One thing keeping meat alternatives merely as alternatives is that plant-based meat is still sold at multiples over the cost of animal-based meat. In other words, lowering the cost of meat alternatives seems like a true business and moral imperative.
Kristie Middleton has spent her life trying to move our food industry away from animal usage and toward plant proteins. She knows as well as anyone just how critical price is when it comes to influencing institutional purchasing decisions. After spending two decades working for animal welfare charities, including authoring a book on meat reduction, she’s now left the life of a nonprofit animal activist behind and embraced an executive role at an early-stage plant-based chicken startup called Rebellyous Foods.
Their goal is very simple to understand but incredibly difficult to achieve: compete on cost with commodity chicken.
In this episode we talk about Kristie’s transition from the world of charities to the work of building a company aimed at helping animals. We also discuss how Rebellyous Foods intends to bend the cost curve of plant-based meat and what they’re doing with the $12 million they’ve raised from venture capitalists so far.
It’s an inspirational tale for anyone interested in making the world a better place for all animals, human and nonhuman alike.
Discussed in this episode
- Kristie’s book MeatLess: Transform the Way You Eat and Live — One Meal at a Time
- Meatless Mondays in LA schools, which Kristie helped implement
- Great by Choice by Jim Collins
- Art of the Start by Guy Kawasaki
- Christie Lagally, the founder and CEO of Rebellyous Food
- Our past episodes featuring Toni Okamoto and Colleen Patrick Goudreau.

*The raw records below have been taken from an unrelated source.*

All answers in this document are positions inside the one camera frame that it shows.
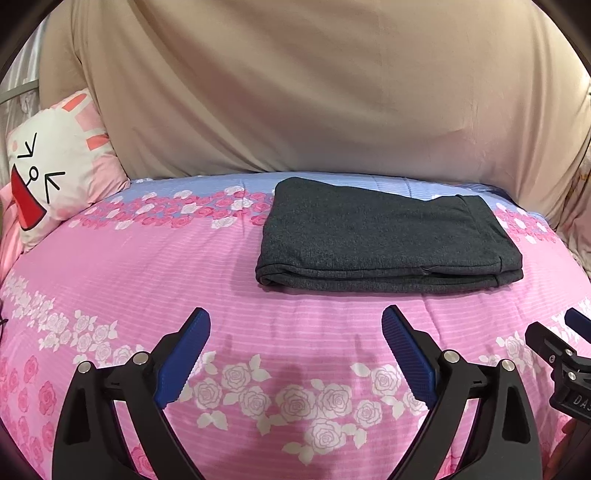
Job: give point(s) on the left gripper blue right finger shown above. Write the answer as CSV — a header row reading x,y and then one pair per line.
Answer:
x,y
502,441

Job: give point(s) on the white bunny face pillow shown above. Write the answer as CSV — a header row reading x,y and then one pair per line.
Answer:
x,y
61,162

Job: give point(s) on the dark grey pants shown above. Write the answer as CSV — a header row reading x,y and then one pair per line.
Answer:
x,y
320,237

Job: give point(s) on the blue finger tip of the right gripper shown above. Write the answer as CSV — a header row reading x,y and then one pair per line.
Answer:
x,y
579,323

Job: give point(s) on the floral curtain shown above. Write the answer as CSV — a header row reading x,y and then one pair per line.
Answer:
x,y
573,224

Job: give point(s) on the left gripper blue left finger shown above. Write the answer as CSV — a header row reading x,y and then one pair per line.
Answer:
x,y
89,442

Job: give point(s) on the beige fabric sheet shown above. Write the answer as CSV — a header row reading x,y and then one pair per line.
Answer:
x,y
460,91

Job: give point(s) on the pink floral bed cover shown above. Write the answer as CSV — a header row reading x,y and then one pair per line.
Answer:
x,y
290,385

- Food Biz Wiz podcast with Alli Ball
- Startup CPG
More about Kristie Middleton
Kristie Middleton is vice president of business development for Rebellyous Foods and the author of MeatLess: Transform the Way You Eat and Live—One Meal at a Time. Prior to joining Rebellyous, Kristie was Managing Director of Farm Animal Protection at the Humane Society of the United States, where she built and led a team of foodservice professionals working with foodservice management corporations and institutions across the U.S. to help them reduce meat purchases and incorporate more plant-based options into their menus.
Kristie has partnered with the nation’s biggest school districts including Los Angeles, Detroit, and Boston and some of the world’s largest food companies to implement plant-based initiatives such as Meatless Monday.